Scientists have extracted a sediment core 228 meters beneath the Antarctic ice sheet, a feat that expands the accessible record of Earth’s climate history to potentially 23 million years, according to research published February 21, 2026. The breakthrough, achieved by the international SWAIS2C project, dramatically surpasses previous Antarctic drilling efforts, which rarely exceeded ten meters in depth.
The core was retrieved from a remote region of Antarctica, hundreds of kilometers from any scientific base. The expedition involved specialists from multiple nations working in extreme conditions, facing severe temperatures and significant logistical challenges. The process of obtaining the core involved melting through the ice with hot water systems to create an initial shaft, then deploying specialized equipment to penetrate the subglacial bedrock and extract the sediment without causing the borehole to collapse, a major technical risk.

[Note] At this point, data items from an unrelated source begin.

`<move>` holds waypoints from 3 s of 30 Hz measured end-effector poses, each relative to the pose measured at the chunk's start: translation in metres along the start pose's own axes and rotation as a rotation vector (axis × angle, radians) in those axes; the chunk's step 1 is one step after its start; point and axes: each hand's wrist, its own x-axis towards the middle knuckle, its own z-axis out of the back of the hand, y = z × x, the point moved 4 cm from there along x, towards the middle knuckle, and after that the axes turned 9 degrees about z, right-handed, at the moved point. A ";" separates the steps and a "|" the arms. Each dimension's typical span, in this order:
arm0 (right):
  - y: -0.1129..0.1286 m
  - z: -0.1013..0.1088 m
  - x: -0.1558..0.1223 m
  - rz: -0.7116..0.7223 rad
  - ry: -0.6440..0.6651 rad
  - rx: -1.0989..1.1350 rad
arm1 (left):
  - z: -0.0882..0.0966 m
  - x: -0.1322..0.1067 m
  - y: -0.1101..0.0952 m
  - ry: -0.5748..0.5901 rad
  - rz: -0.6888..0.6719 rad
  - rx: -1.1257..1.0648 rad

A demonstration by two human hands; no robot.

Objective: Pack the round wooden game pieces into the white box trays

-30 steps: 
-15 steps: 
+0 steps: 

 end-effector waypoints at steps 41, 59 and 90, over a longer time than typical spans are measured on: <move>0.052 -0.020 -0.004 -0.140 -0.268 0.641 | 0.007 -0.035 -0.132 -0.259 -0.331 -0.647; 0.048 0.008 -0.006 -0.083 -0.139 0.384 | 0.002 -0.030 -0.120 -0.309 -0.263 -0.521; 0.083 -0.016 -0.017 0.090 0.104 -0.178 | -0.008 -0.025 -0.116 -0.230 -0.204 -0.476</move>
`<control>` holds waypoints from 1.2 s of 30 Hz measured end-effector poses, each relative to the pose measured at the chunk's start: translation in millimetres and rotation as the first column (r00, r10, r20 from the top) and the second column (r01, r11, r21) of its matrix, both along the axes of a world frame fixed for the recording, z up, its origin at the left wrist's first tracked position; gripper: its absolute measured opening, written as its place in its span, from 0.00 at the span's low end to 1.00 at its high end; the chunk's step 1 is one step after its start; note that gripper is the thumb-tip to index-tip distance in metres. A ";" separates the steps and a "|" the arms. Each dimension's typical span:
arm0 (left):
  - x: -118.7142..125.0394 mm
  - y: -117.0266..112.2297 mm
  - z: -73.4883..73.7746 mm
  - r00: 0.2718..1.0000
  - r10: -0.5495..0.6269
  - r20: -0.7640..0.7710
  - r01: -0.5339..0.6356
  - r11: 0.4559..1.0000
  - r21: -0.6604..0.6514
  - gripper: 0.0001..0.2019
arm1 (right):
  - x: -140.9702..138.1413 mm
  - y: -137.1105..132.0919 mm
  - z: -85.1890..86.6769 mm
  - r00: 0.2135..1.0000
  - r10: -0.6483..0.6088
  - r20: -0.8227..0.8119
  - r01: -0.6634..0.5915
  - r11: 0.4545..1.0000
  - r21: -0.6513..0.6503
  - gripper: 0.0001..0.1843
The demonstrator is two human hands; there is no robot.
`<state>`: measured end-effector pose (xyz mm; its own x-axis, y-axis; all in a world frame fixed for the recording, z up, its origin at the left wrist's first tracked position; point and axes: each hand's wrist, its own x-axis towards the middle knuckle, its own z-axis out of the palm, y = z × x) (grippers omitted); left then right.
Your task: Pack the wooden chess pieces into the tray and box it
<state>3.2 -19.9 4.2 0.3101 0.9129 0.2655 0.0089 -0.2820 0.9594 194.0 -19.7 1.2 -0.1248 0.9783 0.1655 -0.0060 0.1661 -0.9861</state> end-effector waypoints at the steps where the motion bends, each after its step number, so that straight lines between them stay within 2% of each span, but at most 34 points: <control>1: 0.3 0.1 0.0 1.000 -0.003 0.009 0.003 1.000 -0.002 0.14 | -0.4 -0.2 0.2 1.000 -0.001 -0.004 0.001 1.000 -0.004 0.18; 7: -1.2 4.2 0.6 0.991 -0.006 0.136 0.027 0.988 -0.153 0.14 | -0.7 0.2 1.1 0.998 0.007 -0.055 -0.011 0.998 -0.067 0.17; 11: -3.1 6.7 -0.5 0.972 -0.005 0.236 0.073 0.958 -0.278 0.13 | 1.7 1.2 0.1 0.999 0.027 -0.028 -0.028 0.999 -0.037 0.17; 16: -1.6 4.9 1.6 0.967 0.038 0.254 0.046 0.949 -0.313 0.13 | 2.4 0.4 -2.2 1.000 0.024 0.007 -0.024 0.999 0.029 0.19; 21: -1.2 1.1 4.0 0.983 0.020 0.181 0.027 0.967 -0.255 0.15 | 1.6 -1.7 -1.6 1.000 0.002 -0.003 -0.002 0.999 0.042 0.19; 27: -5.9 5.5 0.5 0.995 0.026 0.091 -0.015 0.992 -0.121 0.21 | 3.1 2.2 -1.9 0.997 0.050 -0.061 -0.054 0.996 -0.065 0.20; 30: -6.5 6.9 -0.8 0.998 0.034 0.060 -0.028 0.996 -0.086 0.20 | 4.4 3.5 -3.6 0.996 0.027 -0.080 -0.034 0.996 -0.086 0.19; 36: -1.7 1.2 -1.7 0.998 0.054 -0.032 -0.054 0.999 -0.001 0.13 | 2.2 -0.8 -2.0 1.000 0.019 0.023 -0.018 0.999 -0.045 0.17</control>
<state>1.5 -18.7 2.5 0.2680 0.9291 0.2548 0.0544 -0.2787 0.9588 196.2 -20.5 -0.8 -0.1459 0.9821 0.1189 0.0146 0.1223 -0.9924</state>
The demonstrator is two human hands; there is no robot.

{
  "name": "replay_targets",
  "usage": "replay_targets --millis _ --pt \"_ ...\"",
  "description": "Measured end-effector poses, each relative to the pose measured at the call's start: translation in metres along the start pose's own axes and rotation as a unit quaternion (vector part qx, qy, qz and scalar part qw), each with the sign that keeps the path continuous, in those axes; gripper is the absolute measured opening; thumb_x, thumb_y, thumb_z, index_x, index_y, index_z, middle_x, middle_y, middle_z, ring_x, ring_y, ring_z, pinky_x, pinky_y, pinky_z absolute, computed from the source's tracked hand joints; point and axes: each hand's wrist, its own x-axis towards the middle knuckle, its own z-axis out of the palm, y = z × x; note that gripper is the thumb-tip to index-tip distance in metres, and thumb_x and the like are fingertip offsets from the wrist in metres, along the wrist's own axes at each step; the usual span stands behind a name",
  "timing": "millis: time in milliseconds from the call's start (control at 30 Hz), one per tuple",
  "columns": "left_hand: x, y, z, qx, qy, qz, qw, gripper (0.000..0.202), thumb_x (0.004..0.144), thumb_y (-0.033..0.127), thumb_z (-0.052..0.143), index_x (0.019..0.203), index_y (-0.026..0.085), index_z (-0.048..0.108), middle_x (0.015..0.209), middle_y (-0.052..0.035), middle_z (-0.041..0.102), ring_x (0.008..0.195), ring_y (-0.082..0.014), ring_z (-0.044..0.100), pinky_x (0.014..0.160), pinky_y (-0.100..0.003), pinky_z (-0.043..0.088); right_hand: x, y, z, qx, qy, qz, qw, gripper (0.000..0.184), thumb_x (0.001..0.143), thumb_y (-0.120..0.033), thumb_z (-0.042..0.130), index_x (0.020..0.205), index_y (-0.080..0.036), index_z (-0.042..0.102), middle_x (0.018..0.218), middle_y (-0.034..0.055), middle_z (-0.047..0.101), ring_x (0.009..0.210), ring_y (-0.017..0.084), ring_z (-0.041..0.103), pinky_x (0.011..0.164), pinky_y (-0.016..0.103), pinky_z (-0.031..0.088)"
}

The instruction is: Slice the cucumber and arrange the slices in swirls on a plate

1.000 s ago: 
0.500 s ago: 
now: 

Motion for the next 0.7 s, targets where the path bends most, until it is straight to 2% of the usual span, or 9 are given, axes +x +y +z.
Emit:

Initial analyses of the sediment have revealed evidence of marine organisms that require sunlight, suggesting that areas currently covered by permanent ice were, at times in the past, exposed to the ocean. This finding provides clues about periods when ice sheets melted and the conditions that triggered those changes. Understanding these past events is considered crucial for predicting how Antarctic ice masses will respond to current global warming trends.
Researchers believe the core will allow them to analyze how ice sheets reacted during periods when global temperatures were higher than they are today. This information is intended to refine climate models, which currently have uncertainties regarding the behavior of the Antarctic ice sheet in a warming climate. By comparing past data with present-day scenarios, scientists aim to improve the accuracy of their predictions.
The effort to retrieve ancient ice and sediment samples is not new. As early as January 30, 2025, scientists were working in the remote regions of Antarctica to extract ice cores over a million years old, as part of the Million Year Ice Core project, led by paleoclimatologist Joel Pedro. That project aims to analyze air bubbles trapped within the ice to reconstruct past atmospheric conditions and improve climate projections. However, that expedition faced setbacks including storms and a COVID-19 outbreak among researchers, delaying drilling plans.
A separate effort, Beyond Epica, was similarly underway approximately four kilometers from the Million Year Ice Core project site. In July 2025, a core of ice potentially 1.5 million years old arrived in the United Kingdom, where We see being melted to reveal information about Earth’s climate. The ice is stored in a specialized -23°C chamber at the British Antarctic Survey in Cambridge, England.
The SWAIS2C project’s sediment core represents a significant advancement in understanding the Earth’s climate system. The extracted material is not merely a collection of sediments, but a direct record of millions of years of environmental history. Researchers have not yet announced a timeline for further analysis or publication of detailed findings.